Hybrid-MedNet: a hybrid CNN-transformer network with multi-dimensional feature fusion for medical image segmentation.
Authors
Affiliations (1)
Affiliations (1)
- School of Computer Science and Engineering, Central South University, Central South University, Changsha, Changsha, Hunan, 410083, CHINA.
Abstract
Twin-to-Twin Transfusion Syndrome (TTTS) is a complex prenatal condition in which monochorionic twins experience an imbalance in blood flow due to abnormal vascular connections in the shared placenta. Fetoscopic Laser Photocoagulation (FLP) is the first-line treatment for TTTS, aimed at coagulating these abnormal connections. However, the procedure is complicated by a limited field of view, occlusions, poor-quality endoscopic images, and distortions caused by artifacts. To optimize the visualization of placental vessels during surgical procedures, we propose Hybrid-MedNet, a novel hybrid CNN-transformer network that incorporates multi-dimensional deep feature learning techniques. The network introduces a BiPath Tokenization module that enhances vessel boundary detection by capturing both channel dependencies and spatial features through parallel attention mechanisms. A Context-Aware Transformer block addresses the weak inductive bias problem in traditional transformers while preserving spatial relationships crucial for accurate vessel identification in distorted fetoscopic images.
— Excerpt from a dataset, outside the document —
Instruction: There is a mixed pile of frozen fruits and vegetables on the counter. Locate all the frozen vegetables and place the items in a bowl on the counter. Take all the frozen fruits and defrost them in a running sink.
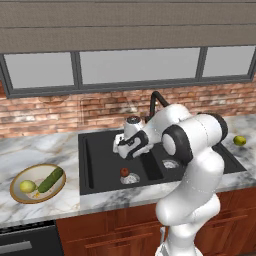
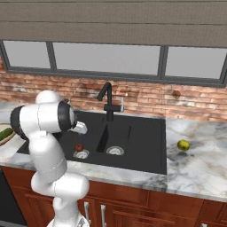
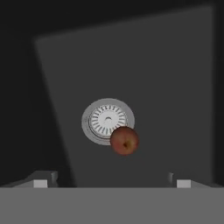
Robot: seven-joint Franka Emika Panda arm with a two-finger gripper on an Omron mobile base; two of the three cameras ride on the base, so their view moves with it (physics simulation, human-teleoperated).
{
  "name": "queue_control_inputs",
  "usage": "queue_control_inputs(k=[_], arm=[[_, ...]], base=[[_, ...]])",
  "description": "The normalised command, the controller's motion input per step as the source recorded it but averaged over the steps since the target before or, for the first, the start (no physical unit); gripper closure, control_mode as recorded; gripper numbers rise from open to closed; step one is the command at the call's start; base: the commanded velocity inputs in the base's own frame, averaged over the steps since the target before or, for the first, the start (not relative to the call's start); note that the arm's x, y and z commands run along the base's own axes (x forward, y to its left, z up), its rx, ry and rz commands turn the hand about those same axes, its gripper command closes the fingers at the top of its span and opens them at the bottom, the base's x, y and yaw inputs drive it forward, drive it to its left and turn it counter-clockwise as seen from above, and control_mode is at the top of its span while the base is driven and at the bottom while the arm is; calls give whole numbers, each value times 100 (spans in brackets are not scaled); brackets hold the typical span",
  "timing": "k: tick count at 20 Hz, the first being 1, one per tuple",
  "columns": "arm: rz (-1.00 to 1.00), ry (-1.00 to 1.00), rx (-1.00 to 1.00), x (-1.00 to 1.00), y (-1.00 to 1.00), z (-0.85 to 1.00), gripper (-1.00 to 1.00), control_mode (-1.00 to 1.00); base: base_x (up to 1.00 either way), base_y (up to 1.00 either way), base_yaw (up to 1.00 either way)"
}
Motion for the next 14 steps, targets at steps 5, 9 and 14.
queue_control_inputs(k=[5, 9, 14], arm=[[0, -11, 1, -32, -40, 61, -100, -100], [-4, -5, 0, -28, -23, 48, -100, -100], [-5, -3, 0, -26, -17, 34, -100, -100]], base=[[0, 0, 0], [0, 0, 0], [0, 0, 0]])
Furthermore, we develop a Multi-Scale Trifusion Module that integrates multi-dimensional features to capture rich vascular representations from the encoder and facilitate precise vessel information transfer to the decoder for improved segmentation accuracy. Experimental results show that our approach achieves a Dice score of 95.40% on fetoscopic images, outperforming 10 state-of-the-art segmentation methods. The consistent superior performance across four segmentation tasks and ten distinct datasets confirms the robustness and effectiveness of our method for diverse and complex medical imaging applications.